**Work to be completed:** Which lines below fall between the one containing "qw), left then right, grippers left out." and the one containing "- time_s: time"? Repeat them exactly, counting both of those lines, and add nothing else.

======

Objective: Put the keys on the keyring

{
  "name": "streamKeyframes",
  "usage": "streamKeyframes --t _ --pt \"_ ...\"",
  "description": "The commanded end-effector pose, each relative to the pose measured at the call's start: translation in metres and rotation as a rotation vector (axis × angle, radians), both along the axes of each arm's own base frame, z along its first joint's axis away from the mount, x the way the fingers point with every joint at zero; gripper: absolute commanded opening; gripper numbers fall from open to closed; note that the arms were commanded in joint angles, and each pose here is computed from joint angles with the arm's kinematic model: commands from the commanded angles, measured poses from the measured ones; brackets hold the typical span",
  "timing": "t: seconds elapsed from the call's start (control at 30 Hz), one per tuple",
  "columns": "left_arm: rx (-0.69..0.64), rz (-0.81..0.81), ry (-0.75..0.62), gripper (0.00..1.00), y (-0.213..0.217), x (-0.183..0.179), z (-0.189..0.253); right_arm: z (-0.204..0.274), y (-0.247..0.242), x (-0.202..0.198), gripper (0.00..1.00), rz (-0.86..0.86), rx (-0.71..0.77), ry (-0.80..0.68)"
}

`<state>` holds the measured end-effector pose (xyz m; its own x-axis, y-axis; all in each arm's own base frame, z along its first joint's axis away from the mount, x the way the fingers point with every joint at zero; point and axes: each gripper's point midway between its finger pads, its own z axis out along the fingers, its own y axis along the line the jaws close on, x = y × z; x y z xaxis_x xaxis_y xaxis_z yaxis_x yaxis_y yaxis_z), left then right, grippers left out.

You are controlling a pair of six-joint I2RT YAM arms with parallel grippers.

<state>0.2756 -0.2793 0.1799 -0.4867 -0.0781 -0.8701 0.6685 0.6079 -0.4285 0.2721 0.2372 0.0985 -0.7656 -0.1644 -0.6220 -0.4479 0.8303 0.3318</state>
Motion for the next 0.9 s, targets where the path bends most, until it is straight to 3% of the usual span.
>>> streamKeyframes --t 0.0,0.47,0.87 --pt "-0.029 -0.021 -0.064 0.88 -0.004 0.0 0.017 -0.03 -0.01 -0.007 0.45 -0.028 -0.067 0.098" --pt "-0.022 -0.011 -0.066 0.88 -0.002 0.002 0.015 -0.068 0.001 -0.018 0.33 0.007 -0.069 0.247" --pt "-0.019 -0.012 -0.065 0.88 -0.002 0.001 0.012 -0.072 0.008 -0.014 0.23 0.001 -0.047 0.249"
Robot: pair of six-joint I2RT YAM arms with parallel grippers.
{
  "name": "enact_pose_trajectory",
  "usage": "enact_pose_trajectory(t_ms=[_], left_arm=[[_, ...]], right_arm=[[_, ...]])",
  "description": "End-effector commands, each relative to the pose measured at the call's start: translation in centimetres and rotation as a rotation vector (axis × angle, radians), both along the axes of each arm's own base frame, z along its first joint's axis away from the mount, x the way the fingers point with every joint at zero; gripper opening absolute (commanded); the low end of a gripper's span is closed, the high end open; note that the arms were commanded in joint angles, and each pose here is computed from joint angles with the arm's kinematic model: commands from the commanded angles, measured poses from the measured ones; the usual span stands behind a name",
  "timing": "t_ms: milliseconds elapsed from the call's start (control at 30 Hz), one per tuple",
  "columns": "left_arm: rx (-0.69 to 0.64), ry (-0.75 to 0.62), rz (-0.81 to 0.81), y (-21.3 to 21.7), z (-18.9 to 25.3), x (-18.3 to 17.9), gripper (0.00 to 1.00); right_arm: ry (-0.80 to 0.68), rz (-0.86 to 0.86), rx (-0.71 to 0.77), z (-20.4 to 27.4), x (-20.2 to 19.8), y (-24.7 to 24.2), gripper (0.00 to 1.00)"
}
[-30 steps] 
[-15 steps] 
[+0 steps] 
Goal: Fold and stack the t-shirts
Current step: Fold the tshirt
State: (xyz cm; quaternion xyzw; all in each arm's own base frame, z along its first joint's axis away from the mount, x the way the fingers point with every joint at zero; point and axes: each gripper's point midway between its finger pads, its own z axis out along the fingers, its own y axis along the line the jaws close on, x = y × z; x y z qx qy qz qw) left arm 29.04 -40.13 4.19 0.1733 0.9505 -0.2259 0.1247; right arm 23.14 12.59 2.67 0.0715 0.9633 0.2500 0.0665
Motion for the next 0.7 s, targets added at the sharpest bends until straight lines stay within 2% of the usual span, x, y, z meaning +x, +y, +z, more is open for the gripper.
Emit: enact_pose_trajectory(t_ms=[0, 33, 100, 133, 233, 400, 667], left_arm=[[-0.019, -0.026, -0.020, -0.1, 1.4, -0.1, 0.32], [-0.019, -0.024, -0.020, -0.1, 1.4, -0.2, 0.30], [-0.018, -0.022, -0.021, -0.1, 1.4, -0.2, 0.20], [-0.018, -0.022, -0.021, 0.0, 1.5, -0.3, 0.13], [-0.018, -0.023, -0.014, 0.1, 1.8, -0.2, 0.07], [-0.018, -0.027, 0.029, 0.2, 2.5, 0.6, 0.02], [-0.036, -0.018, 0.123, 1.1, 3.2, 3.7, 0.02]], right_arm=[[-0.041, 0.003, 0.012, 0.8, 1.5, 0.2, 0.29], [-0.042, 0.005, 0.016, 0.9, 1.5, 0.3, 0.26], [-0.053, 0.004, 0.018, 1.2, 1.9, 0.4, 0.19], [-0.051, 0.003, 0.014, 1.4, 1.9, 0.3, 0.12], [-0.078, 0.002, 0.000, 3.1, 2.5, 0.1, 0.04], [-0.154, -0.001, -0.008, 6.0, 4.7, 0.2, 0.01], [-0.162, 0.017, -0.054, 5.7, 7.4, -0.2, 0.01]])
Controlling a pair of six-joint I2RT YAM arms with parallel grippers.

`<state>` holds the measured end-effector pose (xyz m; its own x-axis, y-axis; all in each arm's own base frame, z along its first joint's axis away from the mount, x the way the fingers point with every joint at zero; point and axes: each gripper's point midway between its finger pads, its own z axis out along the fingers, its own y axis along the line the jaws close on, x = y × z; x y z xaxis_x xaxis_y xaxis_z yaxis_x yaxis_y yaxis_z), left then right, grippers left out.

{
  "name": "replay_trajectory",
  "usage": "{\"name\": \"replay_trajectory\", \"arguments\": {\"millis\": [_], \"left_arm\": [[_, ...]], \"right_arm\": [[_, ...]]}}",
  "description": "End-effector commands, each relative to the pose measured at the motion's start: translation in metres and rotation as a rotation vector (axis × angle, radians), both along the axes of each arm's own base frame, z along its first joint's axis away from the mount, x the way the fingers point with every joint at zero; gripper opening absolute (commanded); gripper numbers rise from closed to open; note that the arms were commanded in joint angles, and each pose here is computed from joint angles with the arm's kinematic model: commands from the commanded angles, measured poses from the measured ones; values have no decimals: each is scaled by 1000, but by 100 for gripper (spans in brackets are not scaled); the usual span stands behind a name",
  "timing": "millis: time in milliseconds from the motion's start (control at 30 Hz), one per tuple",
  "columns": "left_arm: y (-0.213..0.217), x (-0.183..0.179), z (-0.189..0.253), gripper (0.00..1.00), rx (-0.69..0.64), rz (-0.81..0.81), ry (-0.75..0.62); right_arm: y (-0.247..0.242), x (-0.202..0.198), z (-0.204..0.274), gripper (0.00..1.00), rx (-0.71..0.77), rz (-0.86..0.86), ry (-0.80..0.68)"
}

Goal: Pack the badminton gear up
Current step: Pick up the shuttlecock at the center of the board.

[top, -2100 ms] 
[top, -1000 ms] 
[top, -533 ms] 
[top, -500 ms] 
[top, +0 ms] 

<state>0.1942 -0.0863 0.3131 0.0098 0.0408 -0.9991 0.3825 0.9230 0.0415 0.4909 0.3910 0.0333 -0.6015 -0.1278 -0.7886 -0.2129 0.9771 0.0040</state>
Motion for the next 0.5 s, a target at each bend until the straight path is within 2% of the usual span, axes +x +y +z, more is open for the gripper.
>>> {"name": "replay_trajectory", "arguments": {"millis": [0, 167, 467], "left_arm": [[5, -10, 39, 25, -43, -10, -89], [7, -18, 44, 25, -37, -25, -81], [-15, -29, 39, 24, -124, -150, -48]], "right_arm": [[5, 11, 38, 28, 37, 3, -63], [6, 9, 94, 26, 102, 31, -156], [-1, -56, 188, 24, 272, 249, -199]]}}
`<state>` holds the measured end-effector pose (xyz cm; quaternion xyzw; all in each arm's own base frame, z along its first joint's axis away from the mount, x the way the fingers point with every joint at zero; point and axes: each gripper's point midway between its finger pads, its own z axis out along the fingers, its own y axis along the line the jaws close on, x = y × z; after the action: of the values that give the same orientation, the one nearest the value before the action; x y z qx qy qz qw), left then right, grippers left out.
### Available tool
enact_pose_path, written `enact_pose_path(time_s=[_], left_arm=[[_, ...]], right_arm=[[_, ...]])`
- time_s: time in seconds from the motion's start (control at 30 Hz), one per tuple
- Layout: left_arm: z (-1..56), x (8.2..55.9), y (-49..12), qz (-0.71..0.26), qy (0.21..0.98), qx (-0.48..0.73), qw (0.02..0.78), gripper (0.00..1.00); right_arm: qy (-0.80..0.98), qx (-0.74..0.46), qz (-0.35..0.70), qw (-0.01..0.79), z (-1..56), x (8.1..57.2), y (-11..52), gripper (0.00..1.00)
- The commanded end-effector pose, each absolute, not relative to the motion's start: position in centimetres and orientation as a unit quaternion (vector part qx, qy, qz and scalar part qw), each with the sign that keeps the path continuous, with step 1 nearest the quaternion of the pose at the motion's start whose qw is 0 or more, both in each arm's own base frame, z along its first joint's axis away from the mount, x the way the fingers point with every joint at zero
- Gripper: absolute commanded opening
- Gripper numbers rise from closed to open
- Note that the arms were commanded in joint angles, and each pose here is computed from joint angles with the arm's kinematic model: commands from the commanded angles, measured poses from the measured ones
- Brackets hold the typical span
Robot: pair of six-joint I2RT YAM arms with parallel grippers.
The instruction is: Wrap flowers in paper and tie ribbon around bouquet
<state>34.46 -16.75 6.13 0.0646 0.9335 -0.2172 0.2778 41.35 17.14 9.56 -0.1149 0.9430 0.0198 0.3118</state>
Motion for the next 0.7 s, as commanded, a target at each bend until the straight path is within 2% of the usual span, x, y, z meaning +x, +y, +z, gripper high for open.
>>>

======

**Answer space:**
`<state>` holds the measured end-effector pose (xyz cm; quaternion xyzw; all in each arm's own base frame, z along its first joint's axis away from the mount, x the way the fingers point with every joint at zero; point and axes: each gripper's point midway between its finger pads, its own z axis out along the fingers, its own y axis along the line the jaws close on, x = y × z; after the action: of the values that give the same orientation, the one nearest the value before the action; x y z qx qy qz qw), left then right, grippers left out.
### Available tool
enact_pose_path, written `enact_pose_path(time_s=[_], left_arm=[[_, ...]], right_arm=[[_, ...]])`
- time_s: time in seconds from the motion's start (control at 30 Hz), one per tuple

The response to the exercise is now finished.